I pointed this out to Katherine, who expostulated, wouldn’t admit it, laughed, was disconcerted like an avant-garde American confronted by an example of linear thinking. Katherine’s thinking, I told her, was far from linear: then had to apologise, and explain with labyrinthine thoroughness (for Katherine didn’t easily subside) what the reference meant.
That led, transition by transition, to the party from which Margaret and I had come. Yes, we had been mixing with the local avant-garde: or the protesters: or the new left: or the anarchists: or the post-Marxists: they had all been there, all they had in common was the Zeitgeist, they wanted different things, they would end up in different places.
‘Oh well,’ said Francis, ‘that has happened before.’
I corrected myself, hearing him take it so facilely. Perhaps I had spoken like that too. I said that for some purposes, just at present they were at one.
Up and down the table, the others argued with me. There was one feature of that family party; on most issues, either of politics or social manners, we were, with minor temperamental shades, pretty well agreed. Irene had taken on most of Martin’s attitudes: Katherine had always been ready to believe that her husband was usually right. That wasn’t true of Margaret, certain of her own beliefs, which weren’t quite mine; she would have fitted better in an age when it was natural to be both liberal, or Whiggish, and also religious. Still in terms of action she was close to the rest of us.
As for the young Getliffes, there seemed next to nothing of the fathers-and-sons division. Even that family couldn’t invariably have been so harmonious: but certainly on politics they spoke like their father, or like other radicals from the upper middle class – not so committed as he had been, perhaps, but independent and ready to take the necessary risks. They were scientists like Francis, and that gave them a positiveness which sometimes made Margaret, and even me, wish to dissent. Nevertheless, those shades of temperament didn’t matter, and on the likely future and what ought to be done – the future of fate and the future of desire – there wouldn’t have been many dinner tables that night where there was less conflict.

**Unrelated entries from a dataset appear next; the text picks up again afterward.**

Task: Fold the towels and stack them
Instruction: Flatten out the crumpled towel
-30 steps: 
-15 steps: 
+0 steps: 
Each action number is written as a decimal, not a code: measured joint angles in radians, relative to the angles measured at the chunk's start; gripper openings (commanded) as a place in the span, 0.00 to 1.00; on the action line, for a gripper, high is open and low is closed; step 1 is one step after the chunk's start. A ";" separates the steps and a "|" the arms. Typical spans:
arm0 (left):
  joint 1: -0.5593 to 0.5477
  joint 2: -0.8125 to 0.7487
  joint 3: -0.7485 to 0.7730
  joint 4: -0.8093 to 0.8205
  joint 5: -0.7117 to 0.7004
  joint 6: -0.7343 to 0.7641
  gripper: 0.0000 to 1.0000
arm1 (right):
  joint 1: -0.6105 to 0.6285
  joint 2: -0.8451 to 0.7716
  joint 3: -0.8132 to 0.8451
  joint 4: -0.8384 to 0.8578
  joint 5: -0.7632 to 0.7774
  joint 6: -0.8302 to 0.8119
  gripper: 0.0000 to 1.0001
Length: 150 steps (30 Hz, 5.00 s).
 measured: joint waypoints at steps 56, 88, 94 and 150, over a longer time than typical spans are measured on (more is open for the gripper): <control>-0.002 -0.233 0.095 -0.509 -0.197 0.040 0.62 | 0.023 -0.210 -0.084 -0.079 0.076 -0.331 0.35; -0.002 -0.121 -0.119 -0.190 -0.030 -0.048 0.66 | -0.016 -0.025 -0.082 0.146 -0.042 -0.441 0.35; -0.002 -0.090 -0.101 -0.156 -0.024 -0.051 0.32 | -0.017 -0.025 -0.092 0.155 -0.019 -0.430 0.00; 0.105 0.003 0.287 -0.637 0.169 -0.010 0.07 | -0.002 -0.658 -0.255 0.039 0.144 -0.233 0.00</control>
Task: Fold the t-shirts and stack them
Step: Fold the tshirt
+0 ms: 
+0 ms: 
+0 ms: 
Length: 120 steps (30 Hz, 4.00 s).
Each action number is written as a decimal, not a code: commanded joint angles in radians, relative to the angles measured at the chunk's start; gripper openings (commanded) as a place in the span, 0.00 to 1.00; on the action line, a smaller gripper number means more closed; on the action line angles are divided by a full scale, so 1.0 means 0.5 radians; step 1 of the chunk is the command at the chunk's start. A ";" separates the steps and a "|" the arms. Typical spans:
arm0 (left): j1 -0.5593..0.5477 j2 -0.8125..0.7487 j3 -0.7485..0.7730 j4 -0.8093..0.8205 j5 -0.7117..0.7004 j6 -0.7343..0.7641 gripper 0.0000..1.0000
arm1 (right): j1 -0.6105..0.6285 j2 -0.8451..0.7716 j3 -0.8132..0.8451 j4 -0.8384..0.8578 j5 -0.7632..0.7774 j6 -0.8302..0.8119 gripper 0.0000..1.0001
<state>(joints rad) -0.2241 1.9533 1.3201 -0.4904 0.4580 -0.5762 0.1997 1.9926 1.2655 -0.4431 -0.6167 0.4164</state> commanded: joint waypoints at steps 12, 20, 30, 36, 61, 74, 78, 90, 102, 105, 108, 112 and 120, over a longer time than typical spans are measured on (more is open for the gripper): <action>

Such conflict as did emerge was on a narrow front. The young Getliffes, both in their early thirties, were more cut off from Charles and his society, more impatient with them, than the rest of us.
‘It’s all romantic,’ said Leonard Getliffe at one point. ‘I’m not a politician, but they don’t know the first thing about politics.’
‘That’s not entirely true,’ I said.
‘Well, look. They think they’re revolutionaries. They also think that revolution has something to do with complete sexual freedom. They might be expected to realise that any revolution that’s ever happened has the opposite correlative. All social revolutions are puritanical. They’re bound to be, by definition. Put these people down in China today. Haven’t they the faintest idea what it’s like?’
That was a point I had to concede. I was thinking, yes, I had seen other groups of young people dreaming of both their emancipation and a juster world. That was how George Passant started out. Well, all, and more than all, of the emancipation he prescribed to us had realised itself – in the flesh – before our eyes. And we had learned – here Leonard was right – you can have a major change in sexual customs and still leave the rest of society (who had the property, who was rich, who was poor) almost untouched.
‘The one consolation is’, said Martin, ‘human beings are almost infinitely tough. If you did put them down in China, they’d make a go of it. I suppose if we were young today, we shouldn’t be any worse off than we actually were. They seem to find it pretty satisfactory.’